| Graph-Regexp documentation | Contained in the Graph-Regexp distribution. |
Graph::Regexp - Create graphical flowchart from a regular expression
# print out ASCII graph perl -Mre=debug -e '/just|another|perl|hacker/' 2>&1 | examples/regraph # the same, as PNG rendered via dot perl -Mre=debug -e '/me|you/' 2>&1 | examples/regraph as_graphviz | dot -Tpng -o me.png
This module takes the debug dump of a regular expression (regexp) as generated by Perl itself, and creates a flowchart from it as a Graph::Easy object.
This in turn can be converted it into all output formats currently
supported by Graph::Easy, namely HTML, SVG, ASCII art, Unicode art,
graphviz code (which then can be rendered as PNG etc) etc.

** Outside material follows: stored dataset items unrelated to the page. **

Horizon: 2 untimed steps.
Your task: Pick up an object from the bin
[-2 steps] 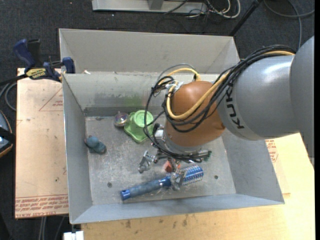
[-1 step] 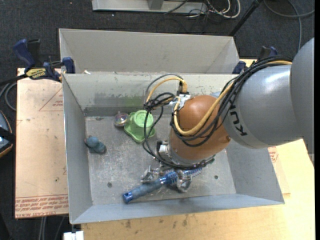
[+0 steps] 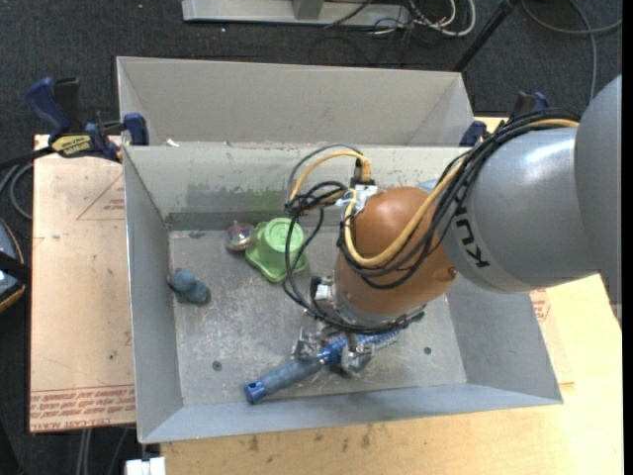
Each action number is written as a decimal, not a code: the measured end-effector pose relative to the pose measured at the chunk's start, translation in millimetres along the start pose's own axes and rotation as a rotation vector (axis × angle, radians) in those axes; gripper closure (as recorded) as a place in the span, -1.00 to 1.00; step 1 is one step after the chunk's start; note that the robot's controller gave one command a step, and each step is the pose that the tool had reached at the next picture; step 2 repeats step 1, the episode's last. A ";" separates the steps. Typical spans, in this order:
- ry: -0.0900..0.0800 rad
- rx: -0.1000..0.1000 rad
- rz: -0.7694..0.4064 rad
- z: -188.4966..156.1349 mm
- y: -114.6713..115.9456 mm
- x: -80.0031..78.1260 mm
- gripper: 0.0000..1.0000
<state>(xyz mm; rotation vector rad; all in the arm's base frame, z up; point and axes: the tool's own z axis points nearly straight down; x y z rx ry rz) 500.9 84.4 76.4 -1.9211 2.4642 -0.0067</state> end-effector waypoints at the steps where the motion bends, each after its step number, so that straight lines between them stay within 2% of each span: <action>1: 0.006 -0.007 0.007 -149.6 2.9 0.4 1.00; 2: 0.006 -0.007 0.007 -149.6 2.9 0.4 1.00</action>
Offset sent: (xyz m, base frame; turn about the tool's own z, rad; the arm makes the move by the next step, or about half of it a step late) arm -0.0067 -0.0017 0.1465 0.0024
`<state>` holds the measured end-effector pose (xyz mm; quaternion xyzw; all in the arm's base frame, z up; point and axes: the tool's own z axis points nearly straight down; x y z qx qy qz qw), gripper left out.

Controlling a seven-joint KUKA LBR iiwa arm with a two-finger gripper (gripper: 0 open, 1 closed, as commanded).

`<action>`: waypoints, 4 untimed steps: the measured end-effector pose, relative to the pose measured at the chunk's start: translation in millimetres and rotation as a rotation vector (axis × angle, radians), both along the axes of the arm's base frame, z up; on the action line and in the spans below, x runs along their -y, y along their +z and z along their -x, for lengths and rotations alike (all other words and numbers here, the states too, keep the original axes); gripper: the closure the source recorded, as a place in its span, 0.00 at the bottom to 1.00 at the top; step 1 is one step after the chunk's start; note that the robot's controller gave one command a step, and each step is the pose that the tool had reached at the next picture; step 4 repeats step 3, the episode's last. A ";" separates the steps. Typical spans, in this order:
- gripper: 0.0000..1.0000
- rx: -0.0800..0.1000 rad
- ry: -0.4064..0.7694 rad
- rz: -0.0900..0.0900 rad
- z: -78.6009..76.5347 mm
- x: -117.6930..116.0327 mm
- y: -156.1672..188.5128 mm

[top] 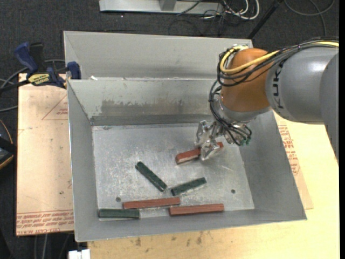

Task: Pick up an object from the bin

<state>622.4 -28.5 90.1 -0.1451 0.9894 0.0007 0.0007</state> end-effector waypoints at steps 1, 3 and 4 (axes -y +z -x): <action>1.00 0.002 0.000 0.000 -0.9 -0.1 6.3; 1.00 -0.004 0.001 0.000 0.7 -0.7 29.1; 1.00 -0.004 0.001 0.000 0.7 -0.7 29.1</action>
Offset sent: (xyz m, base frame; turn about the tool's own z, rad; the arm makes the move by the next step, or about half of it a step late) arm 0.0001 0.0001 0.0680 0.0000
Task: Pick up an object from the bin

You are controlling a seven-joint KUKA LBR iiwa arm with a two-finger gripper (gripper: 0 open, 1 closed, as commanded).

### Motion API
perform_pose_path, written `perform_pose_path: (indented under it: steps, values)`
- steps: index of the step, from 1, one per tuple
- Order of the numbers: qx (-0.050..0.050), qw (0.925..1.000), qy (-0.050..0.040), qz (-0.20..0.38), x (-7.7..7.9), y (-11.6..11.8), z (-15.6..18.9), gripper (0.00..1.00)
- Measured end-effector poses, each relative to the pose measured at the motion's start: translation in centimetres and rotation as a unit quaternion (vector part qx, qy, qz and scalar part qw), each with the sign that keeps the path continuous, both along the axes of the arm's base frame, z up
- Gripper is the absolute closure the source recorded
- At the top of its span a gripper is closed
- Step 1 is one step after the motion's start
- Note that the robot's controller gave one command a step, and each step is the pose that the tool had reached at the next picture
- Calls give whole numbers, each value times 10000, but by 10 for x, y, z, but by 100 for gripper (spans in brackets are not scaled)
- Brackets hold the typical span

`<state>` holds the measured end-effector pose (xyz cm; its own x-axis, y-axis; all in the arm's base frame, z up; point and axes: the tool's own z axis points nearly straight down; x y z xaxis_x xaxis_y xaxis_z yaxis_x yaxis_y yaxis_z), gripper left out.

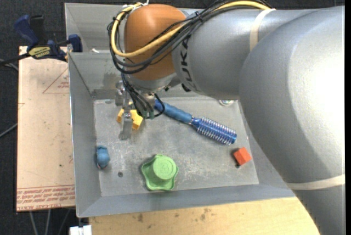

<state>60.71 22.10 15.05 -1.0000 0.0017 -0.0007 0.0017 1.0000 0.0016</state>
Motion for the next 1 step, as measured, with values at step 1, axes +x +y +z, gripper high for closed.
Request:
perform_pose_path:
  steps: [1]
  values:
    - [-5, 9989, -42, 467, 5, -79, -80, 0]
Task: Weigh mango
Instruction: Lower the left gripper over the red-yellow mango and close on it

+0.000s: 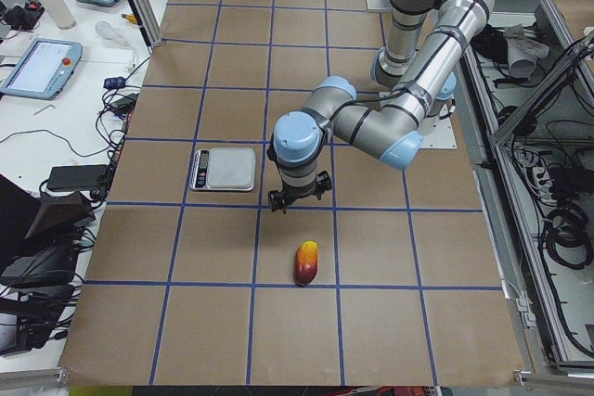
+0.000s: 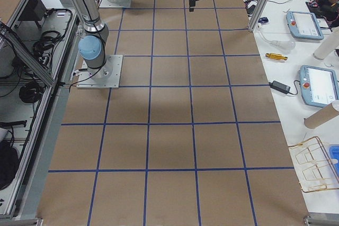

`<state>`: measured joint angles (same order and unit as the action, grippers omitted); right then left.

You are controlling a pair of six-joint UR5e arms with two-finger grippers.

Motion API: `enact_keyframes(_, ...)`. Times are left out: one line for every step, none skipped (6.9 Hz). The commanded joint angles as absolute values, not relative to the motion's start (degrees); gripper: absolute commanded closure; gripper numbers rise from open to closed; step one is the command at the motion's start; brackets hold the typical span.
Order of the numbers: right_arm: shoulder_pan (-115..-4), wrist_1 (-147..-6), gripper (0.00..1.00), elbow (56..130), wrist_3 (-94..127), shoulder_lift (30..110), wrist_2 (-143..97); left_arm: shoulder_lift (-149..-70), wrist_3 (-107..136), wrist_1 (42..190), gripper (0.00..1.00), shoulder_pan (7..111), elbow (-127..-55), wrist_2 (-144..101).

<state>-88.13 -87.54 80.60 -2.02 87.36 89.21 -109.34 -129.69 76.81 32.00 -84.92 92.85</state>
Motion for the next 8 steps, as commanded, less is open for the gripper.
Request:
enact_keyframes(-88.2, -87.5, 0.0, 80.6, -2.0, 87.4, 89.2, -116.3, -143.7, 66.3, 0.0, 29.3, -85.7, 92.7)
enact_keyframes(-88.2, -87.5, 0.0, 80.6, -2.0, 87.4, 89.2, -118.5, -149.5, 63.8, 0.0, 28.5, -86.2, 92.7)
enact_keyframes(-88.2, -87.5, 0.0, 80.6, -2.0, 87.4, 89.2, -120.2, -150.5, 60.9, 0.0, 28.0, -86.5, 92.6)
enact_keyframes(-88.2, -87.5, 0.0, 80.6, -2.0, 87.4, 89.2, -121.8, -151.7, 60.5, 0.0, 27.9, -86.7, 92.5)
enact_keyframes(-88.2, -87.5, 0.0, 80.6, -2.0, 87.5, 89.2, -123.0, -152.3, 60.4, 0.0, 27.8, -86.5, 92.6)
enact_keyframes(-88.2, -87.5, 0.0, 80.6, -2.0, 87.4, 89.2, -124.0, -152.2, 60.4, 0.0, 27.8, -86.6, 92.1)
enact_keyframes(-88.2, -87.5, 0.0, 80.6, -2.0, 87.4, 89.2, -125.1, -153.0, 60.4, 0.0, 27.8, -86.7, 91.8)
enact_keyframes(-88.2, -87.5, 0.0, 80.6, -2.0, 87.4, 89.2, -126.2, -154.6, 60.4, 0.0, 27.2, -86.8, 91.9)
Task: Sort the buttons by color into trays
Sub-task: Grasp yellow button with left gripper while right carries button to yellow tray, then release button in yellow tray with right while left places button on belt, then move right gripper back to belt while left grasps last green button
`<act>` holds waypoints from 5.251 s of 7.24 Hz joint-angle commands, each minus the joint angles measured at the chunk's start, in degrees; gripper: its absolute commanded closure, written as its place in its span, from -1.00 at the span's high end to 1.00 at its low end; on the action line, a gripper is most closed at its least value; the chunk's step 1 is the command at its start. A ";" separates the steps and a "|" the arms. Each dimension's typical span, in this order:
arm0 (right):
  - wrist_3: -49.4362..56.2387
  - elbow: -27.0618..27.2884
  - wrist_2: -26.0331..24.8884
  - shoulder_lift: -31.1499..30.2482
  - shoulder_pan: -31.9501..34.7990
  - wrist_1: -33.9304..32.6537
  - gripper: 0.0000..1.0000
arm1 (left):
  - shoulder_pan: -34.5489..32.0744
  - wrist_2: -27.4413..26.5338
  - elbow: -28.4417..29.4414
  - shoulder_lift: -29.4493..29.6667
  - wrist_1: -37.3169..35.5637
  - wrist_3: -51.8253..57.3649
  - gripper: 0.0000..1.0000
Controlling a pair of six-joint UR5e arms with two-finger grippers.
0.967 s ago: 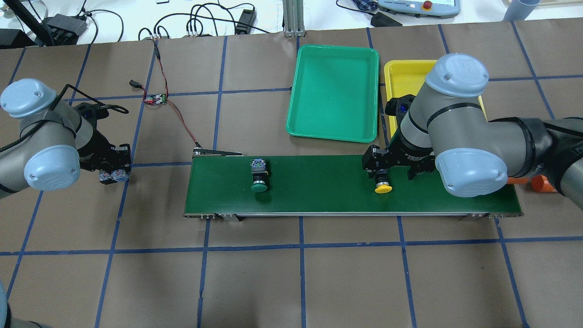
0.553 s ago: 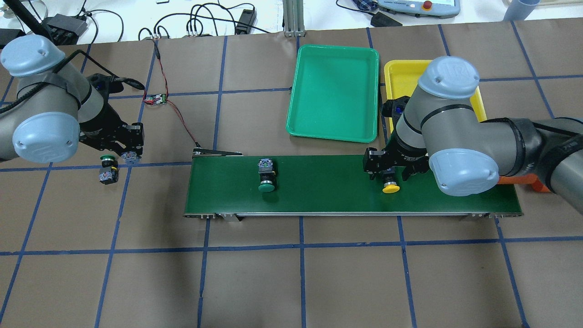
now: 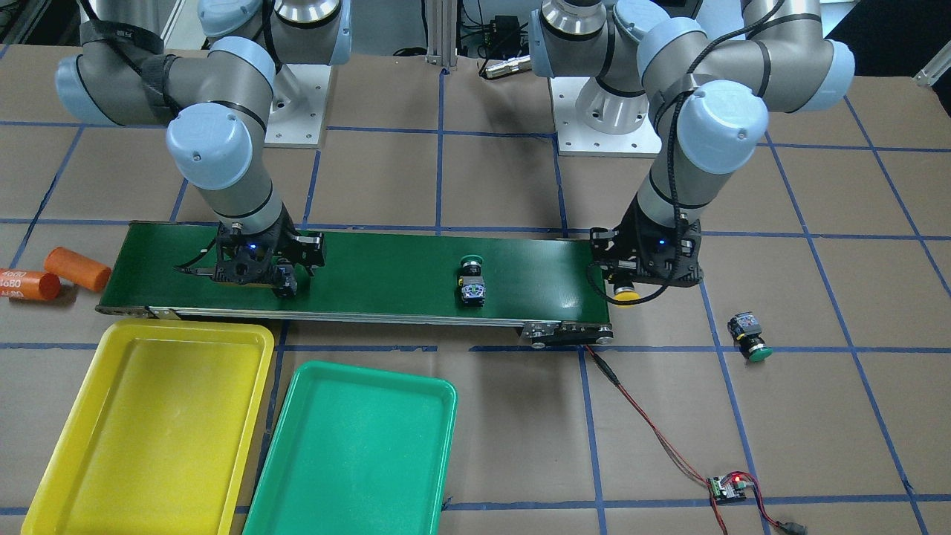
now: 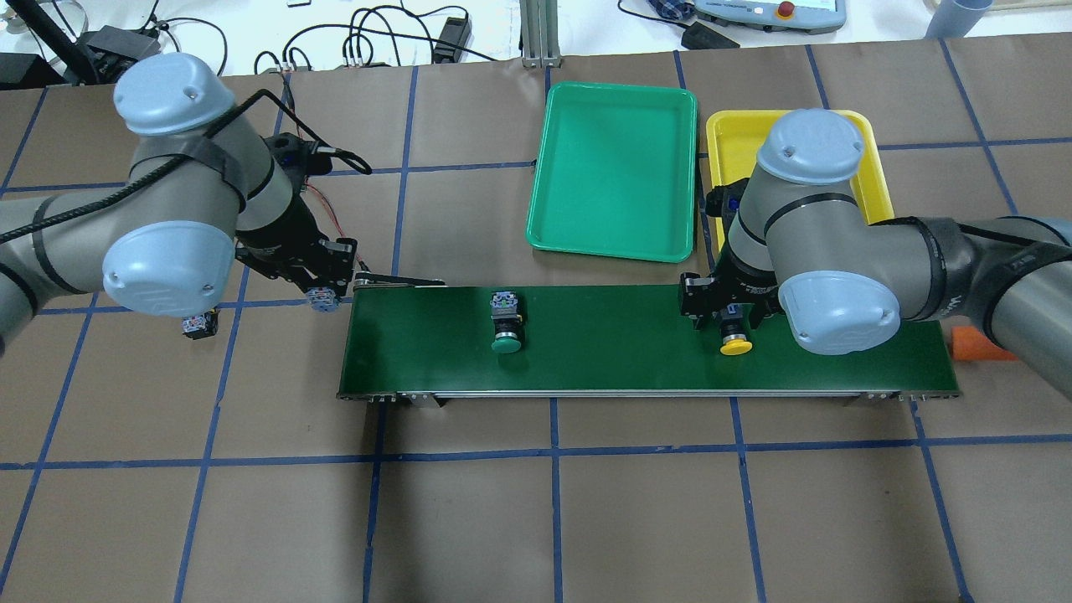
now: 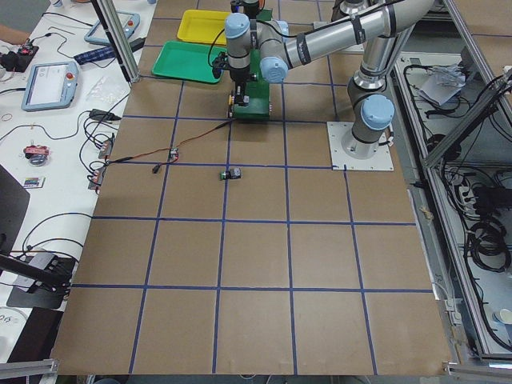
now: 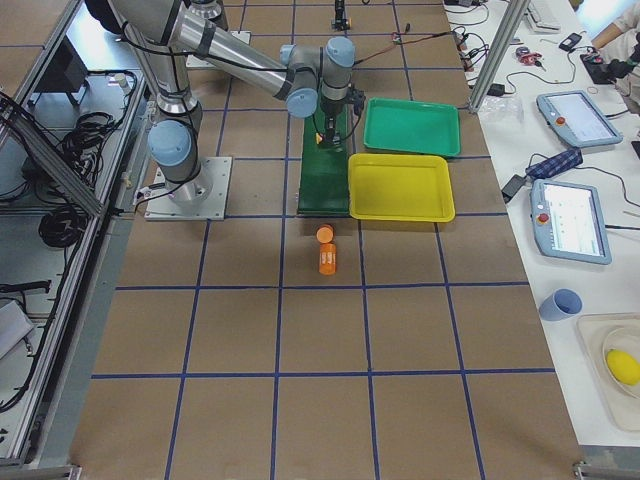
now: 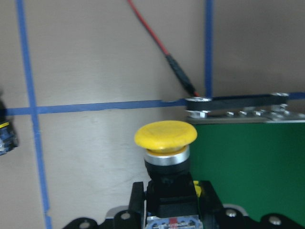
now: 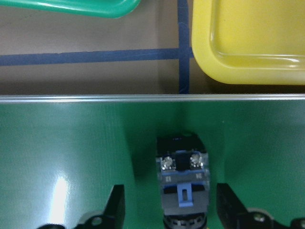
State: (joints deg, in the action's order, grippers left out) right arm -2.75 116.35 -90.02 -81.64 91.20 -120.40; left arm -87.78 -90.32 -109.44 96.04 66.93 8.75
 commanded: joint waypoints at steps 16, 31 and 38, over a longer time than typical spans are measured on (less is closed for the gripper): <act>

graph Perl regexp code structure analysis ascii html svg flowchart diagram decompose
Per default, the graph will have certain properties, like bold start/end blocks, diamond-shaped branch-blocks and so on. You can change these by setting class attributes on the returned graph object. The class for each node is the same as it appears in the dump, in lowercase:
start exact plus star trie curly end
etc.
Exports nothing.
graph() provides a simple function-style interface, while all
other methods are for an object-oriented model.
my $graph = Graph::Regexp->graph( $dump );
Takes a regexp dump in $dump (as SCALAR) and returns a Graph::Easy object.
This is a shortcut to avoid the OO interface described below and will be equivalent to:
my $parser = Graph::Regexp->new(); $parser->parse( $dump ); my $graph = $parser->as_graph();
Please see Graph::Easy for further details on what to do with the
returned object.
my $parser = Graph::Regexp->new( $options );
Creates a new Graph::Regexp object.
The optional $options is a hash reference with parameters.
At the moment no options are defined.
my $option = $parser->option($name);
Return the option with the given name from the Graph::Regexp object.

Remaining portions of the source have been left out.